Event Passthrough: All upstream events flow through unchanged,允许 client 或其他 observers track full pipeline state。
Implementation
:::python
from cartesia_tts import CartesiaTTS
from utils import merge_async_iters
async def tts_stream(
event_stream: AsyncIterator[VoiceAgentEvent],
) -> AsyncIterator[VoiceAgentEvent]:
"""
Transform stream: Voice Events → Voice Events (with Audio)
Merges two concurrent streams:
1. process_upstream(): passes through events and sends text to Cartesia
2. tts.receive_events(): yields audio chunks from Cartesia
"""
tts = CartesiaTTS()
async def process_upstream() -> AsyncIterator[VoiceAgentEvent]:
"""Process upstream events and send agent text to Cartesia."""
async for event in event_stream:
# Pass through all events
yield event
# Send agent text to Cartesia for synthesis
if event.type == "agent_chunk":
await tts.send_text(event.text)
try:
# Merge upstream events with TTS audio events
# Both streams run concurrently
async for event in merge_async_iters(
process_upstream(),
tts.receive_events()
):
yield event
finally:
await tts.close()
:::
LangSmith
你使用 LangChain 构建的许多应用程序将包含多个步骤和多次 LLM 调用。随着这些应用程序变得越来越复杂,能够检查 chain 或 agent 内部发生的事情变得至关重要。最好的方法是使用 LangSmith。
在上面的链接注册后,确保设置环境变量以开始记录 traces:
export LANGSMITH_TRACING="true"
export LANGSMITH_API_KEY="..."
整合在一起
Complete pipeline 将三个 stages 链接在一起:
:::python
from langchain_core.runnables import RunnableGenerator
pipeline = (
RunnableGenerator(stt_stream) # Audio → STT events
| RunnableGenerator(agent_stream) # STT events → Agent events
| RunnableGenerator(tts_stream) # Agent events → TTS audio
)
# Use in WebSocket endpoint
@app.websocket("/ws")
async def websocket_endpoint(websocket: WebSocket):
await websocket.accept()
async def websocket_audio_stream():
"""Yield audio bytes from WebSocket."""
while True:
data = await websocket.receive_bytes()
yield data
# Transform audio through pipeline
output_stream = pipeline.atransform(websocket_audio_stream())

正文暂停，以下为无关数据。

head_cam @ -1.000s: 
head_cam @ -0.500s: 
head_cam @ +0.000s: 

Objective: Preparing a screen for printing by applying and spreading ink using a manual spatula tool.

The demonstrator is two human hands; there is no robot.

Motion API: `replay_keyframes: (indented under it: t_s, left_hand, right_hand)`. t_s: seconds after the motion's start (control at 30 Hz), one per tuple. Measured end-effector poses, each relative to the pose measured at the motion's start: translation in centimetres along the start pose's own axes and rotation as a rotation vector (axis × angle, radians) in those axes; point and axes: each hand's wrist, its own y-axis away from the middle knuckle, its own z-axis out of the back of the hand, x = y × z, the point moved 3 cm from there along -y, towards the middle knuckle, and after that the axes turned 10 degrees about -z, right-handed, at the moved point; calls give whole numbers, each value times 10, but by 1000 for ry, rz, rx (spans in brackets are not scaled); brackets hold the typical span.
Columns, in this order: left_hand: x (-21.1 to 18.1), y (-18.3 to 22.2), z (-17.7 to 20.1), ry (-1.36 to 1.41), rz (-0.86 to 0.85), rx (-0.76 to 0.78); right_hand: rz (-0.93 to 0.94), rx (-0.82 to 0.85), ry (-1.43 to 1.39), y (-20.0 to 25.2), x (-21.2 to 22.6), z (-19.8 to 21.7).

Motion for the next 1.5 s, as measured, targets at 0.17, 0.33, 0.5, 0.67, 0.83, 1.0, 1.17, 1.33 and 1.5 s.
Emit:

# Send TTS audio back to client
async for event in output_stream:
if event.type == "tts_chunk":
await websocket.send_bytes(event.audio)
我们使用 RunnableGenerators 来 compose pipeline 的每个 step。这是 LangChain 内部用于管理 streaming across components 的 abstraction。 :::
每个 stage 独立且 concurrently 处理 events:audio transcription 在 audio 到达时立即开始,agent 在 transcript 可用时立即开始 reasoning,speech synthesis 在 agent text 生成时立即开始。此 architecture 可以实现 sub-700ms latency 以支持 natural conversation。
有关使用 LangChain 构建 agents 的更多信息,请参阅 Agents guide。